That brand new mulch sure smelled good but we had smoke coming out from the pile until we were able to move it all off the driveway -- it was wet when it was cut, and burning! I had no idea that was even possible. After a couple of rainfalls we couldn't tell that any of the mulch had burned.

I think that's enough mulch for one season . . .


One of the most fun projects I've had in the back yard was designing and building a pot person. Since it looks more like a pot woman so I named her Susie and put a garden hoe in one of her hands.

I've never seen or even heard of clay pot people until I saw one in the yard of a house that backs up to one of the Kedron ponds. I'd walked, cycled, and ridden in our golf cart on the multi-use path half a mile from our house several times before I spotted one of the most interesting pieces of yard art that I've ever seen:

As soon as I saw it, I knew I had to have one in my back yard, too.

Their pot person sits on a rusty old bike. I didn't know where to find one of those so I imagined one in our yard sitting on an old rusty garden bench.

I was too busy decorating the inside of the house to spend time hunting for one of those so I ordered a handsome new bench for only $62 from Wayfair.com -- and I'll let it weather gradually. After it came Jim assembled it and sprayed it with clear lacquer so it won't deteriorate for a while.

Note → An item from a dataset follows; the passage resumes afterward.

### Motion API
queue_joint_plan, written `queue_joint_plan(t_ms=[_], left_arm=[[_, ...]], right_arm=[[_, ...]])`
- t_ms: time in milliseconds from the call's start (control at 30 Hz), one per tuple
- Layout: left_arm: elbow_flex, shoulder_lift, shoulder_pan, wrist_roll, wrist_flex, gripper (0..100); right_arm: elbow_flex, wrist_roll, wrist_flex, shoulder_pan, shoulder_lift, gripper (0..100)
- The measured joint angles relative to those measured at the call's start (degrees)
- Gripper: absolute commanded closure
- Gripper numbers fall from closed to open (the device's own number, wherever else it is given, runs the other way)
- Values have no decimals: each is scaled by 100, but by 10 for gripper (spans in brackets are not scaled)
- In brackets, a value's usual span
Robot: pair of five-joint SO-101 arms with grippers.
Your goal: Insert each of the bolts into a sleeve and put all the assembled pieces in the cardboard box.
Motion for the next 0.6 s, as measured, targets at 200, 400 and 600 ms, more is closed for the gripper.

Handsome bench; beginning to build my pot person with a steel rod and stones to anchor it.

Then I started researching clay pot people online and found a treasure-trove of ideas on sites like Pinterest and the site in the quote at the top of this page.

I found hundreds of examples -- small pot people, large pot people, painted pot people, more rustic pot people, pot people standing, pot people sitting on stumps, chairs, or shelves, pot people with various clothes or accessories, even pot animals. (I might build a clay pot Labrador retriever later!)

Some pot people were elaborate, some quite simple. I wanted to keep mine rustic and simple. I drew a sketch in my mind only, not on paper, and built it as I went, with few modifications.

I gradually assembled the clay pots I needed, starting with two 12" pots for the torso and a strawberry pot with holes in the side for the head. In all my online research I haven't seen a strawberry pot used for the head but when I saw it at Home Depot, I immediately saw two holes for eyes and one for a mouth!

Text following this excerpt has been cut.